Physician Scarcity

Physician Scarcity in the US

Over the past few years, the United States has received significant press over the lack of primary care physicians, which has caused wait times for medical services to skyrocket. This combined with the added residency programs throughout the country have left an open opportunity that many IMGS have taken advantage of. What has often been passed over is the growing need for specialists. Within a few years, a large amount of the population becoming older, there will be an unfounded need for surgeons, oncologists and other many other types of specialists.

In addition to the aging population, and increased longevity of life, the implementation of affordable health care programs and insurance offerings has increased the amount of patients that are seeing doctors on a regular basis.

Due to this expanded patient base and increasing shortage of practicing physicians, the United States has experienced prolonged wait times and shortened one on one time with a physician. A survey in 2014 revealed that doctor-patient interactions have decreased to an average of 20.8 minutes per patient. This clearly displays the workload of doctors currently in the field.

Medical Associations have tried to combat this predicted lack of practicing physicians by going to the United States government for the funding to expand residency positions across the country. By doing so, it will create even more opportunity for IMGs to break in the US medical field. Not only as a general practitioner, but it opens the door to many specialist fields that previously were almost unattainable for an IMG.


DO/MD difference

In the United States, there are two kinds of doctors; there are MDs, or Medical Doctors who practice allopathic medicine, and DOs, or Osteopathic Doctors. Allopathic medicine treats an ill patient differently than a patient who is healthy. An Osteopathic doctor is trained to take into account a patient’s diet & nutrition, environment and the body system as a whole during diagnosis. Both DO’s and MDs can practice medicine in all 50 states and can be found in all medical specialties; however there are a few differences between the two types of physicians. Most DO’s tend to practice in rural areas and tend to be primary care physicians, whereas MD’s tend to practice in more urban environments and have more specific medical specialties. Additionally, DO’s are required to take expanded training in order to learn manipulation techniques of the muskeloskeltial system, to be used for naturally relieving pain felt by patients. Another major difference between DO’s and MD’s is that MD’s take the USMLE’s; DO’s take a similar examination but it is the Comprehensive Medical Licensing Examination, or COMLEX.

Traditionally most physicians in the United States are MD’s, but over the past few years there has been noted rises in the amount of DO’s actively practicing. There are many reasons for this increase of DO’s in the United States, one is that many medical students are becoming aware that there is no discrepancy between MD and DO salaries, which was previously believed. With more research, it has been found that the higher average pay for MD’s is due to the amount of specialists, and the higher costs of living in the urban locations these physicians tend to practice in.

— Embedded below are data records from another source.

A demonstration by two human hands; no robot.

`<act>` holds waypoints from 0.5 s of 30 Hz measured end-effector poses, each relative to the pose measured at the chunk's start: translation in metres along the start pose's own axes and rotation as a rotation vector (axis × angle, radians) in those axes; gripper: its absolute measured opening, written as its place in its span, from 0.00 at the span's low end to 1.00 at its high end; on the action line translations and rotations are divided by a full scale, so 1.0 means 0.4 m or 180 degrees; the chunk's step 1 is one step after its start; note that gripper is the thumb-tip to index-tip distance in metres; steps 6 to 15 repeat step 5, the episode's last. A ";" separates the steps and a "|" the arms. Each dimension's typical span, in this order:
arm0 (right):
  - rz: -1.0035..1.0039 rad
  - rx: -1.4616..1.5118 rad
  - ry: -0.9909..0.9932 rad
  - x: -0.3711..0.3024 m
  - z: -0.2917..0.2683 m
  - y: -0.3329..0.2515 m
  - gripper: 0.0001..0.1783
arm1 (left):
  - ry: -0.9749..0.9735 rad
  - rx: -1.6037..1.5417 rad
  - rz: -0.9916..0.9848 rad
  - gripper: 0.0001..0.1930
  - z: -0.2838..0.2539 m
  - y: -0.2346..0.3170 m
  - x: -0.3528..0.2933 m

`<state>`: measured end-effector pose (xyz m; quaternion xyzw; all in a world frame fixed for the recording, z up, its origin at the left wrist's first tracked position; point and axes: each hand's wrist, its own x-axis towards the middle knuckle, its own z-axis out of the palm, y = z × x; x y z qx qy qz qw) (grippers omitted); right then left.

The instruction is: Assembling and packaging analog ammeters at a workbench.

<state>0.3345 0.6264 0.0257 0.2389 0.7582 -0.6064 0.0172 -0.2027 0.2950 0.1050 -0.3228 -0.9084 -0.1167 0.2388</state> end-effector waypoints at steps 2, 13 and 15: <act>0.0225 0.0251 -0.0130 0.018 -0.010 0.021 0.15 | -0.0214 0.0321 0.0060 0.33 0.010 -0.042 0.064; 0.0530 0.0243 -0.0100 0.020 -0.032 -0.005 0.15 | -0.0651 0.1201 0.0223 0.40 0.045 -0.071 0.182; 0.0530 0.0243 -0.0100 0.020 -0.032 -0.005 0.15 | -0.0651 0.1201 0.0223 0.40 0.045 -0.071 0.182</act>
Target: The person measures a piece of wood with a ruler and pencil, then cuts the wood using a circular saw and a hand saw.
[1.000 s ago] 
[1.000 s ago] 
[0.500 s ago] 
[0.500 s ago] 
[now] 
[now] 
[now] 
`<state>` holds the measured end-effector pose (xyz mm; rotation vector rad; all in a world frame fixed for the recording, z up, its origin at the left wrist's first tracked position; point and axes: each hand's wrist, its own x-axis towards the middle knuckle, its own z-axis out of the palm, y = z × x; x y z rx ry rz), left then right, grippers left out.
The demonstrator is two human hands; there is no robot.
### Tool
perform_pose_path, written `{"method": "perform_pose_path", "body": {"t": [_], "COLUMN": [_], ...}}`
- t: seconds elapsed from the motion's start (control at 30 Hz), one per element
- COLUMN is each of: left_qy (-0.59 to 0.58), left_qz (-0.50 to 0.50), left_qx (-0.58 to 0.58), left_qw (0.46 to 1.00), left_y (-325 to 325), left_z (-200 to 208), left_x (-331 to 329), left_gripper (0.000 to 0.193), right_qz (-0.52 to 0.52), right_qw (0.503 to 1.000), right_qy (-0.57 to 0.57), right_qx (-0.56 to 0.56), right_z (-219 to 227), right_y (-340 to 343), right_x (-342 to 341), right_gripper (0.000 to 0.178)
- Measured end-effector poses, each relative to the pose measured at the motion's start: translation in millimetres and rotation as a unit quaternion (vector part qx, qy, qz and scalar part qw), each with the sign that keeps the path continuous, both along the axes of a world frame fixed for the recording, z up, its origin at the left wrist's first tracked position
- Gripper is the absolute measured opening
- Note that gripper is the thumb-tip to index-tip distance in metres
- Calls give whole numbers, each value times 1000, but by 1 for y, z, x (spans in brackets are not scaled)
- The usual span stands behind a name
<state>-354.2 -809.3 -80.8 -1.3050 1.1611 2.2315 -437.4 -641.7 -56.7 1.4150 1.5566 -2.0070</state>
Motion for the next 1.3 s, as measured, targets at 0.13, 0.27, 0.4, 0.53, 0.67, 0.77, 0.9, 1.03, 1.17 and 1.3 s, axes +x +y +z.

Another reason for the increase in DO’s is the competitiveness of the MD residency programs in the United States. For a DO, you can apply to an MD residency program, but most applicants would not be considered, unless this is for a primary care residency. There are also some DO residency programs, which are considered to be easier to get into then equivalent MD residencies. As an example, in 2013 for Osteopathic medical students, the average MCAT score of 26 and an overall GPA of 3.4; compared with an average MCAT of 31 and overall 3.69 GPA for allopathic students who matriculated.

In the coming years, the Accreditation Council of Graduate Medical Education, the accreditation body for allopathic residency programs, will start to accredit osteopathic programs. These additions of DO residency programs, and the growing lack of practicing physicians throughout the United States are creating a substantially increased demand, and much more opportunity for DO medical students to successfully become US practicing physicians.



Only 25% of the American medical workforce are IMGs, and the US residency match program is designed to be beneficial to American medical graduates, or AMGs, so as an IMG you will have to do more and work harder to become a practicing doctor in the United States.